Application of the iterative methods we examined earlier at this stage should work well. Note that for an initial guess we can use the previous time-step's answer or an explicit time step to extrapolate a guess for the solution.

Dimensional Splitting

Another approach to discretization of multiple spatial dimensions is to break up the problem into multiple single-spatial dimensional problems. In other words we would solve a two step process as $$\begin{aligned} U^\ast_{ij} = U^n_{ij} + \frac{\Delta t}{2} (D^2_x U^n_{ij} + D^2_x U^\ast_{ij}) \\ U^{n+1}_{ij} = U^\ast_{ij} + \frac{\Delta t}{2} (D^2_y U^\ast_{ij} + D^2_y U^{n+1}_{ij}). \end{aligned}$$ This in effect allows the quantity $U$ to diffuse in the x-direction first and then independently in the y-direction.

Does this work though?

Ignoring boundary conditions this works as well as the coupled approach from above as $\Delta t \rightarrow 0$! This comes from the fact that the operators $\partial_{xx}$ and $\partial_{yy}$ commute with each other, a fact we will come back to when considering more general splitting approaches.

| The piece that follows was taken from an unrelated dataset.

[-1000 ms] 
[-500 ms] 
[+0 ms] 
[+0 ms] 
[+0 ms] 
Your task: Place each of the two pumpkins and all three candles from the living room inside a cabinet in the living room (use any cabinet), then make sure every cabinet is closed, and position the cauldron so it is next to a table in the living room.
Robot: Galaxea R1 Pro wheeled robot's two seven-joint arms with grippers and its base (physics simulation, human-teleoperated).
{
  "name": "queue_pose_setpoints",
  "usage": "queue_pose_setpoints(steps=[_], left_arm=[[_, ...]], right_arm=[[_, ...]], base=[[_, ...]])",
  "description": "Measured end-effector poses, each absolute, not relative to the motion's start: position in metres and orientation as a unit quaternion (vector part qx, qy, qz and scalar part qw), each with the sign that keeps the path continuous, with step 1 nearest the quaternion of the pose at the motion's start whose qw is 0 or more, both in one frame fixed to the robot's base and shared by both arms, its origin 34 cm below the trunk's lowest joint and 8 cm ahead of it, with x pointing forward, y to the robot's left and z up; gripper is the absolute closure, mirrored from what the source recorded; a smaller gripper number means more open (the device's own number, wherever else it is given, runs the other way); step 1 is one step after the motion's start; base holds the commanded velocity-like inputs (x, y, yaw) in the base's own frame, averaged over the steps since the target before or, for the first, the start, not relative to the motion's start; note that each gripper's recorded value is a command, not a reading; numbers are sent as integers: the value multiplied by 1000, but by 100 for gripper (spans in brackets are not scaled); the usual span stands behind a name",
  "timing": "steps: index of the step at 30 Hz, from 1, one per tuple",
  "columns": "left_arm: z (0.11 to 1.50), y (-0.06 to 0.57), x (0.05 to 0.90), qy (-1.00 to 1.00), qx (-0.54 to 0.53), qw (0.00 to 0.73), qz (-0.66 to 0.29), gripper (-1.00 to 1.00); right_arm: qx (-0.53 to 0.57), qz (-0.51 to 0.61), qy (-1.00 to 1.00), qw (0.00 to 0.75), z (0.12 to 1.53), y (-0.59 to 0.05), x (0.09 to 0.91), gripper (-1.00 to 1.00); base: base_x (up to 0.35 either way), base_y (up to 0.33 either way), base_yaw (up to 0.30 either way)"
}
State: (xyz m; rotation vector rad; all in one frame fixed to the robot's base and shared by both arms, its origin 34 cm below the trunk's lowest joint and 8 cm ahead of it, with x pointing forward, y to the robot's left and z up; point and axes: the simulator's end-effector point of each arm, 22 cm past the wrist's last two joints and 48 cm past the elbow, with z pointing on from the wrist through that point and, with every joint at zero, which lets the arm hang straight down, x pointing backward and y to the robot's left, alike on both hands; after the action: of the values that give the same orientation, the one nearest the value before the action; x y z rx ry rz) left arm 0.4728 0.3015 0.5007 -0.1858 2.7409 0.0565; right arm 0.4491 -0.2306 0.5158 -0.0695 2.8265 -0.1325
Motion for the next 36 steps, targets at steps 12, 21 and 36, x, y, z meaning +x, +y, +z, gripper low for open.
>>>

What about the boundary conditions though?

Due to the two step process we have introduced another needed set of boundary conditions for $U^\ast$ that need to be specified. In general what should be used is problem dependent and can be non-trivial to produce. For instance you might think of the process above as taking a half time-step in one direction and so therefore the boundary values should be evaluated at $t_n + \Delta t / 2$.

Another splitting approach which partially addresses the boundaries is the alternating direction implicit method defined by $$\begin{aligned} U^\ast_{ij} = U^n_{ij} + \frac{\Delta t}{2} (D^2_y U^n_{ij} + D^2_x U^\ast_{ij}) \\ U^{n+1}_{ij} = U^\ast_{ij} + \frac{\Delta t}{2} (D^2_x U^\ast_{ij} + D^2_y U^{n+1}_{ij}) \end{aligned}$$ which more directly demonstrates the idea that we are predicting the solution in each direction at time $t_n + \Delta t /2$ so here it is consistent to use this as the boundary condition.

Alternative Discretization Strategies

A number of alternatives can of course be used to solve parabolic PDEs. Here we have concentrated on using either forward Euler or trapezoidal rule for the time discretization and the centered, second order spatial discretizations but either of these can be replaced by other approaches, some of which may be advantageous for the particular problem.